Insegurança, problemas mecânicos e atrasos nas viagens levaram o vendedor Eduardo Silva, 22 (foto), a desistir do uso de ônibus como meio de transporte. “Eu deixei de andar de ônibus por conta dos assaltos, e dos pedintes. Às vezes, quando as pessoas não ajudam, eles ameaçam. A gente sai de casa, não demora o ônibus dá pane. Isso tudo me fez optar pela bicicleta: chego mais rápido, em 25 minutos; de ônibus uma hora”.
Auditoria independente
Observador com vivência e testemunha da novela reprisada em que se transformou o processo licitatório do transporte público em Belém sugere uma auditoria independente sobre a atuação das empresas e os pormenores do procedimento, para que se dê transparência aos atos tanto de empresários quando da administração pública.
Ninguém sabe, ninguém viu
Sobre a denúncia, a 1ª Promotoria de Justiça de Defesa do Patrimônio Público e da Moralidade Administrativa do MP informa que não tem conhecimento. A promotoria ressalta que acompanha o processo, e inclusive realizou nesta semana reunião com a superintendente e técnicos da Semob para tratar sobre a licitação.

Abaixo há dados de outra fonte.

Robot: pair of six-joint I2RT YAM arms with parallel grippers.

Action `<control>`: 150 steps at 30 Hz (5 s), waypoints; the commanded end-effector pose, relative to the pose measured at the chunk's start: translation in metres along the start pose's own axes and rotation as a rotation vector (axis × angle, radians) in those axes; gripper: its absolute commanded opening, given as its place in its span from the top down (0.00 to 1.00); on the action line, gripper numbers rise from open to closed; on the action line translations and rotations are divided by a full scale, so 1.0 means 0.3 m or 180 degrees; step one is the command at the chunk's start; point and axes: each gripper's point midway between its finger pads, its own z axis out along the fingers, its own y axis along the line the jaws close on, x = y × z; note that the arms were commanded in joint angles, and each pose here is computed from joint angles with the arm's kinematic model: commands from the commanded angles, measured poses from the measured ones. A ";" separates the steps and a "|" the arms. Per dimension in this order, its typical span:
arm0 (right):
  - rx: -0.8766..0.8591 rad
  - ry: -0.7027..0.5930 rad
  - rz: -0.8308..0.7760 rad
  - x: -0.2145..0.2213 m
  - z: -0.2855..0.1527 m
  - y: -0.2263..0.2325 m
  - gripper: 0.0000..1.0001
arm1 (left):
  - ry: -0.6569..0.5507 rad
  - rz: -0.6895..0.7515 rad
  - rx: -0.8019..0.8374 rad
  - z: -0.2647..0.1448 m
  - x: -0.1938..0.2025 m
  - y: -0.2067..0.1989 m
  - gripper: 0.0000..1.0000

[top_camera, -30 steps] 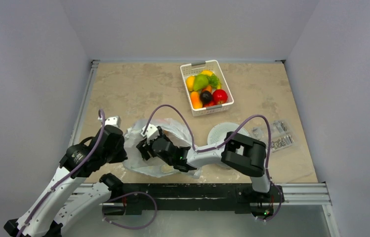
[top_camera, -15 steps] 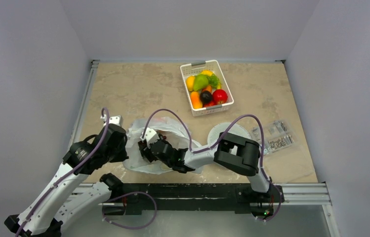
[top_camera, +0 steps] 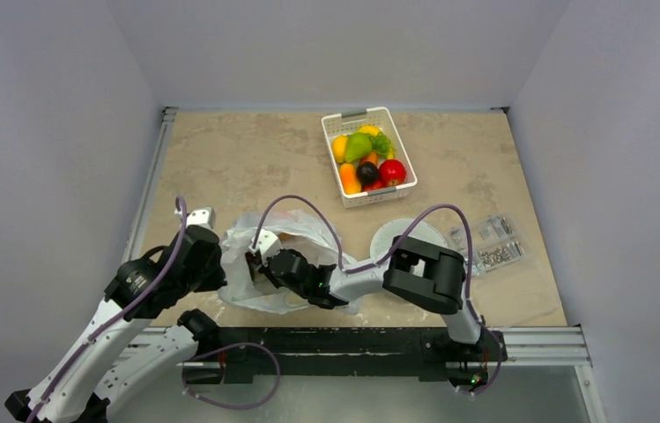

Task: Take the fake fruits out of the plastic bag
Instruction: Take out the fake fruit from the plastic bag, then place the fake fruit in the bin.

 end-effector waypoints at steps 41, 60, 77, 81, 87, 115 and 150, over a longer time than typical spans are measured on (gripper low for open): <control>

Por sua vez, o Tribunal de Contas dos Municípios informa que ‘não há protocolo de denúncia registrado sobre o referido assunto. A comissão técnica de servidores do Tribunal designada para analisar a concorrência pública do transporte em Belém segue acompanhando o processo licitatório, com análises de editais e documentos, incluindo aqueles publicados pelo Executivo no sistema’, diz a nota.
“Na análise documental, foram constatadas impropriedades no processo licitatório que originaram notificação à Semob, em dezembro de 2022, com comunicação ao MP. No final de janeiro passado, a Secretaria respondeu ao TCM, que analisa os documentos enviados”.